Reproduce every record below exactly, without the pictures.

Exercise data
_ _ _ _

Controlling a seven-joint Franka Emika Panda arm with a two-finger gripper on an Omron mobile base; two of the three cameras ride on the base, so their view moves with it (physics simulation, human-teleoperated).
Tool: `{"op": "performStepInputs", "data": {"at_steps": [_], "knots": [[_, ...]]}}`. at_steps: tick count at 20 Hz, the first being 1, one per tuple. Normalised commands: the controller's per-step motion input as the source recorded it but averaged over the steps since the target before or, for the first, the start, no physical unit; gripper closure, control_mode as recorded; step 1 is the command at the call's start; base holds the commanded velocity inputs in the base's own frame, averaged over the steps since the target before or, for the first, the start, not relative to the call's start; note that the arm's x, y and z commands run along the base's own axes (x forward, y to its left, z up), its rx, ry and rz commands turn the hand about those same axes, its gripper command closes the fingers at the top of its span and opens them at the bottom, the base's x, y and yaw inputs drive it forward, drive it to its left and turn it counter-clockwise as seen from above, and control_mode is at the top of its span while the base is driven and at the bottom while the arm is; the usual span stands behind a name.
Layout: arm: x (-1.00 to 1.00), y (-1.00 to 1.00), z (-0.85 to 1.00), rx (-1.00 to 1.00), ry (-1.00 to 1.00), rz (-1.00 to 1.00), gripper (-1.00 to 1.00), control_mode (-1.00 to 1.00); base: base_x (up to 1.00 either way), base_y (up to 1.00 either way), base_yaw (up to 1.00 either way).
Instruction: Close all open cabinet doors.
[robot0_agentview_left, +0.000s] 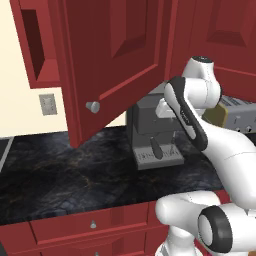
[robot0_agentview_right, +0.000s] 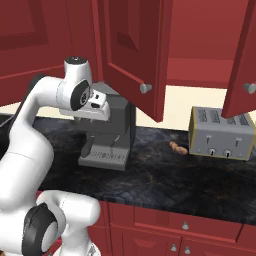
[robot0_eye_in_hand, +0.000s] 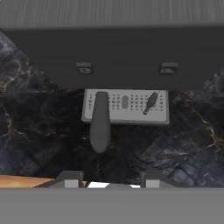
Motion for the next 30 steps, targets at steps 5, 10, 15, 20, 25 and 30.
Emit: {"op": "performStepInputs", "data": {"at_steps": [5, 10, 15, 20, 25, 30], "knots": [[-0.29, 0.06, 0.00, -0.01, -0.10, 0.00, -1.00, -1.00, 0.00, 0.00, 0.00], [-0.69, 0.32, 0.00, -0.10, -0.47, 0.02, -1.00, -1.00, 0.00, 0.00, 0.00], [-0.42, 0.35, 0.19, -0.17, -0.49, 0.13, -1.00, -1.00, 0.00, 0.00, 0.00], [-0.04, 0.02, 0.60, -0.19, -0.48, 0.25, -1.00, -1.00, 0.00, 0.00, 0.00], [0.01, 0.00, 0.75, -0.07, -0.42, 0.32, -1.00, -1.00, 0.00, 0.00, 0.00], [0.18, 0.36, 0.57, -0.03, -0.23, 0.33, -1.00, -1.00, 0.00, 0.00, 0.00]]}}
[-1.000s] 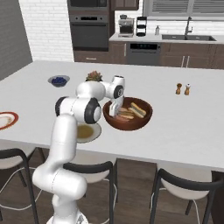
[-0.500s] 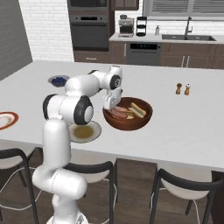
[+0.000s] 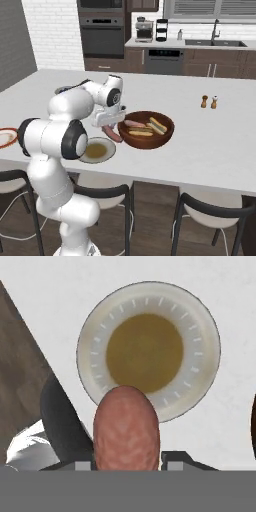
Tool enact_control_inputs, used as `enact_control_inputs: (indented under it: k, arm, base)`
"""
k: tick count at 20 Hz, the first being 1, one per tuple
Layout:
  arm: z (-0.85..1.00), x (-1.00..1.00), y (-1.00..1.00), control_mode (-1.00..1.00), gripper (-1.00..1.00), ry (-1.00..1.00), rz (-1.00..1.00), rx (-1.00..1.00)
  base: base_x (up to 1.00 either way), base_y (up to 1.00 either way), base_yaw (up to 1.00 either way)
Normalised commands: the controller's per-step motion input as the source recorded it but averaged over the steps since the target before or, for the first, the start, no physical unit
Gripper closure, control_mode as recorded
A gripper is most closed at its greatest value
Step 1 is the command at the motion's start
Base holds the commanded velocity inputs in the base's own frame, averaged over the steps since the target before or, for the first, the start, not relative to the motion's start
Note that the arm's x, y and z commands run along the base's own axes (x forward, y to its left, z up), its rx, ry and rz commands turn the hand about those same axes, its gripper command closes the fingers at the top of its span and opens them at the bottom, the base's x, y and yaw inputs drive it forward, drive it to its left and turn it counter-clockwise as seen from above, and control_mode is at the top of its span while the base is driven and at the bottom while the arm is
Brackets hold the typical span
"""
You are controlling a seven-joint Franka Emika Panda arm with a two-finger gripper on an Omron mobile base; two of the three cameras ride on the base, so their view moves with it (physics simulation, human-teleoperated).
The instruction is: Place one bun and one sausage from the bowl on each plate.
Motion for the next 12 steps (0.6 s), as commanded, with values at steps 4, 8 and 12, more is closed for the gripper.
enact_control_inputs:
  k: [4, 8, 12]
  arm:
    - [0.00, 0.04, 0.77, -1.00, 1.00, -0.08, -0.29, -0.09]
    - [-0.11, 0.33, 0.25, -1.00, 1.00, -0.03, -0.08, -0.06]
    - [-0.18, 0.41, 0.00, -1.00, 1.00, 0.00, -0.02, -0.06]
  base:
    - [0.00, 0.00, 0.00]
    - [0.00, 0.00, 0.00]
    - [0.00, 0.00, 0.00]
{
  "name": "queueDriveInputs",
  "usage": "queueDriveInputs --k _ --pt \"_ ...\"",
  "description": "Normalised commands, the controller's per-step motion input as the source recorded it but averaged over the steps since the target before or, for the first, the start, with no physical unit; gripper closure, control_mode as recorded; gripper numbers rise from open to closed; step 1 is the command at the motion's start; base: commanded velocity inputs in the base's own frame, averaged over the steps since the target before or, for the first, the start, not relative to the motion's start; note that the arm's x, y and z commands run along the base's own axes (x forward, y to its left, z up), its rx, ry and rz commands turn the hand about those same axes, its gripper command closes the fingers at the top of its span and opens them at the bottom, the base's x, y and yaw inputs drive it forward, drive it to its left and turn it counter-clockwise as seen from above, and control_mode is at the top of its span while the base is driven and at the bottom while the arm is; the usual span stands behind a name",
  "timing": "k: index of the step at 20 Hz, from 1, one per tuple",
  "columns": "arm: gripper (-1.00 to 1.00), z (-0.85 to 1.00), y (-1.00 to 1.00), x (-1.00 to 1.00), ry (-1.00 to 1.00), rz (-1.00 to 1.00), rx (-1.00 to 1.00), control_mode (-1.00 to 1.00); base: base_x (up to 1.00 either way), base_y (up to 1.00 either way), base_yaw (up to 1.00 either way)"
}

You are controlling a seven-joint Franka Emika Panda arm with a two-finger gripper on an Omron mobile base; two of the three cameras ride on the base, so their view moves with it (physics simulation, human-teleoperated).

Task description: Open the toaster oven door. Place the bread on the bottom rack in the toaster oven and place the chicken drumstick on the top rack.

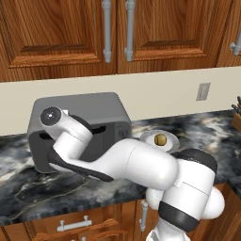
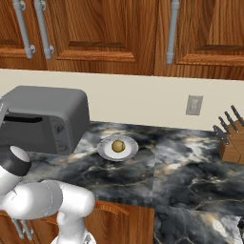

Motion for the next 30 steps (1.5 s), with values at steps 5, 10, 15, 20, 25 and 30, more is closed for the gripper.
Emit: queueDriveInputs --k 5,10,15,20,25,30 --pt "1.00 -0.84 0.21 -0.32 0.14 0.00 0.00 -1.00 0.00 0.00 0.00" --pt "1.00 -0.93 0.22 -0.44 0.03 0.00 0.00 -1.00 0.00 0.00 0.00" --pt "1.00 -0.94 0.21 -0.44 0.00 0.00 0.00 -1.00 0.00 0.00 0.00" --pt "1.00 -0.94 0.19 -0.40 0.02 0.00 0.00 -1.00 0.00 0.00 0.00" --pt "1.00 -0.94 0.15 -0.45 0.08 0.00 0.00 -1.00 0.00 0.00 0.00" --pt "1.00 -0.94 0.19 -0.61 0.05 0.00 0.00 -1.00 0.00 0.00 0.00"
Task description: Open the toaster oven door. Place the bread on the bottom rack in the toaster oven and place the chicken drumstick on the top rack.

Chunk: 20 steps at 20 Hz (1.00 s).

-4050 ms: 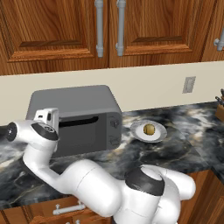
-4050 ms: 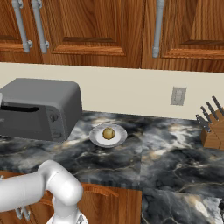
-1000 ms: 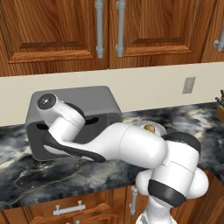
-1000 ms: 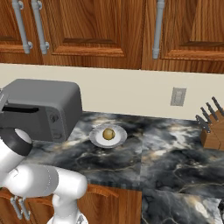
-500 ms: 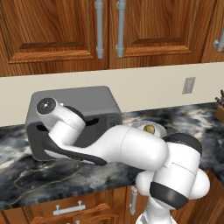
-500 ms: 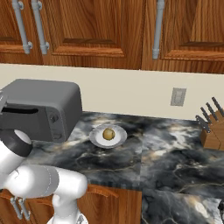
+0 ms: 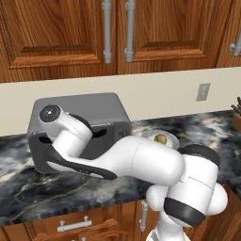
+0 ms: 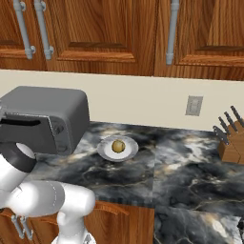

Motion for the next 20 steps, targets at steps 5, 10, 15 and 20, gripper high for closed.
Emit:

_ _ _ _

Task response
Controlling a seven-joint Franka Emika Panda arm with a two-finger gripper on an Omron mobile base; two of the three cameras ride on the base, so their view moves with it (physics simulation, human-teleoperated).
Tool: `{"op": "performStepInputs", "data": {"at_steps": [_], "knots": [[_, ...]]}}`. at_steps: tick count at 20 Hz, the first being 1, one per tuple. Normalised commands: the controller's per-step motion input as the source recorded it but averaged over the steps since the target before or, for the first, the start, no physical unit; gripper closure, control_mode as recorded; step 1 is the command at the call's start; base holds the commanded velocity inputs in the base's own frame, averaged over the steps since the target before or, for the first, the start, not relative to the call's start; note that the arm's x, y and z commands run along the base's own axes (x forward, y to its left, z up), its rx, ry and rz commands turn the hand about those same axes, its gripper command closes the fingers at the top of its span and opens them at the bottom, the base's x, y and yaw inputs drive it forward, drive it to its left and turn it counter-clockwise as seen from above, and control_mode is at the top of its span while the base is driven and at the bottom while the arm is; the usual span stands behind a name.
Layout: arm: x (-1.00 to 1.00), y (-1.00 to 1.00), z (-0.85 to 1.00), rx (-1.00 to 1.00), ry (-1.00 to 1.00), rz (-1.00 to 1.00), gripper (-1.00 to 1.00), control_mode (-1.00 to 1.00); base: base_x (up to 1.00 either way), base_y (up to 1.00 either way), base_yaw (up to 1.00 either way).
Instruction: Close all open cabinet doors.
[robot0_agentview_left, +0.000s] 
[robot0_agentview_right, +0.000s] 
[robot0_eye_in_hand, +0.000s] 
Motion for the next 30 steps, targets at steps 5, 10, 15, 20, 25 and 30.
Emit: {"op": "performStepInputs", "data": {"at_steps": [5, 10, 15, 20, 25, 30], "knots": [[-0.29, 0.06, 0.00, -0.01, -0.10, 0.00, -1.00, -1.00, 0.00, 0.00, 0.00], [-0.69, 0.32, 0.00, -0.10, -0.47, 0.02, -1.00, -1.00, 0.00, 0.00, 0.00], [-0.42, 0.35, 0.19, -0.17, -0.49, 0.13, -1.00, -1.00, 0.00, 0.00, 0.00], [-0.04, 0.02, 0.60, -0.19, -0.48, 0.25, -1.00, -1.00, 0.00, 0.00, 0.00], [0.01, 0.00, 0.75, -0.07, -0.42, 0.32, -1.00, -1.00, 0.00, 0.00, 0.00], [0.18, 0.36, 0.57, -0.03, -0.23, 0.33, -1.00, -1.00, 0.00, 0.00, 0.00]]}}
[-1.000s] 
[-0.500s] 
[+0.000s] 
Tool enact_control_inputs, used as `enact_control_inputs: (indented under it: k, arm, base)`
"""
k: tick count at 20 Hz, the first being 1, one per tuple
Layout:
  arm: z (-0.85..1.00), x (-1.00..1.00), y (-1.00..1.00), control_mode (-1.00..1.00), gripper (-1.00..1.00), ry (-1.00..1.00), rz (-1.00..1.00), rx (-1.00..1.00)
  base: base_x (up to 1.00 either way), base_y (up to 1.00 either way), base_yaw (up to 1.00 either way)
Normalised commands: the controller's per-step motion input as the source recorded it but averaged over the steps since the target before or, for the first, the start, no physical unit
Gripper closure, control_mode as recorded
A gripper is most closed at its greatest value
Step 1 is the command at the motion's start
Base holds the commanded velocity inputs in the base's own frame, averaged over the steps since the target before or, for the first, the start, not relative to the motion's start
Note that the arm's x, y and z commands run along the base's own axes (x forward, y to its left, z up), its rx, ry and rz commands turn the hand about those same axes, its gripper command closes the fingers at the top of its span and opens them at the bottom, the base's x, y and yaw inputs drive it forward, drive it to its left and turn it counter-clockwise as seen from above, and control_mode is at the top of its span while the base is driven and at the bottom while the arm is
Brackets hold the typical span
"""
You are controlling a seven-joint Franka Emika Panda arm with a two-finger gripper on an Omron mobile base; two of the three cameras ride on the base, so their view moves with it (physics simulation, human-teleoperated).
The instruction is: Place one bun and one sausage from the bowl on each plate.
Motion for the next 12 steps (0.6 s), as commanded, with values at steps 4, 8 and 12, more is closed for the gripper.
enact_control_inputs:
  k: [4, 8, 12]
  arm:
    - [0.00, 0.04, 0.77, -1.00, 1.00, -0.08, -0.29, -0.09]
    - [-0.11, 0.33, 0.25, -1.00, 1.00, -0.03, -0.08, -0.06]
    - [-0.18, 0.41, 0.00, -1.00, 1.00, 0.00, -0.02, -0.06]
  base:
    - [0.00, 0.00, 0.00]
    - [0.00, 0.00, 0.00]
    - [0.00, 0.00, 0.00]
{
  "name": "queueDriveInputs",
  "usage": "queueDriveInputs --k _ --pt \"_ ...\"",
  "description": "Normalised commands, the controller's per-step motion input as the source recorded it but averaged over the steps since the target before or, for the first, the start, with no physical unit; gripper closure, control_mode as recorded; gripper numbers rise from open to closed; step 1 is the command at the motion's start; base: commanded velocity inputs in the base's own frame, averaged over the steps since the target before or, for the first, the start, not relative to the motion's start; note that the arm's x, y and z commands run along the base's own axes (x forward, y to its left, z up), its rx, ry and rz commands turn the hand about those same axes, its gripper command closes the fingers at the top of its span and opens them at the bottom, the base's x, y and yaw inputs drive it forward, drive it to its left and turn it counter-clockwise as seen from above, and control_mode is at the top of its span while the base is driven and at the bottom while the arm is; the usual span stands behind a name",
  "timing": "k: index of the step at 20 Hz, from 1, one per tuple",
  "columns": "arm: gripper (-1.00 to 1.00), z (-0.85 to 1.00), y (-1.00 to 1.00), x (-1.00 to 1.00), ry (-1.00 to 1.00), rz (-1.00 to 1.00), rx (-1.00 to 1.00), control_mode (-1.00 to 1.00); base: base_x (up to 1.00 either way), base_y (up to 1.00 either way), base_yaw (up to 1.00 either way)"
}

You are controlling a seven-joint Franka Emika Panda arm with a two-finger gripper on an Omron mobile base; two of the three cameras ride on the base, so their view moves with it (physics simulation, human-teleoperated).

Task description: Open the toaster oven door. Place the bread on the bottom rack in the toaster oven and place the chicken drumstick on the top rack.


Motion for the next 30 steps (1.5 s), with values at steps 5, 10, 15, 20, 25 and 30, more is closed for the gripper.
Emit: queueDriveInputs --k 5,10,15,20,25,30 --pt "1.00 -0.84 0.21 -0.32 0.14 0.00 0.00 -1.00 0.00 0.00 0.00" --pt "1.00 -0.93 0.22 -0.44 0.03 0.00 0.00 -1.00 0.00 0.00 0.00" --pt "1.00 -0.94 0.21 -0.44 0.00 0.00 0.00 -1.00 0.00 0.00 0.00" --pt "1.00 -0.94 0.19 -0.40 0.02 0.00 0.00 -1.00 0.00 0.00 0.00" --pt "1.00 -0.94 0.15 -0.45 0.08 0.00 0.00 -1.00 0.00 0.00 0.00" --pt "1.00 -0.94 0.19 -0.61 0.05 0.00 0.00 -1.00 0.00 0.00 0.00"
Task description: Open the toaster oven door. Place the bread on the bottom rack in the toaster oven and place the chicken drumstick on the top rack.

Chunk: 20 steps at 20 Hz (1.00 s).

-4050 ms: 
-4050 ms: 
-1000 ms: 
-1000 ms: 
-500 ms: 
-500 ms: 
+0 ms: 
+0 ms: 

Motion for the next 20 steps, targets at steps 5, 10, 15 and 20, gripper high for closed.
Emit:

This finishes the output.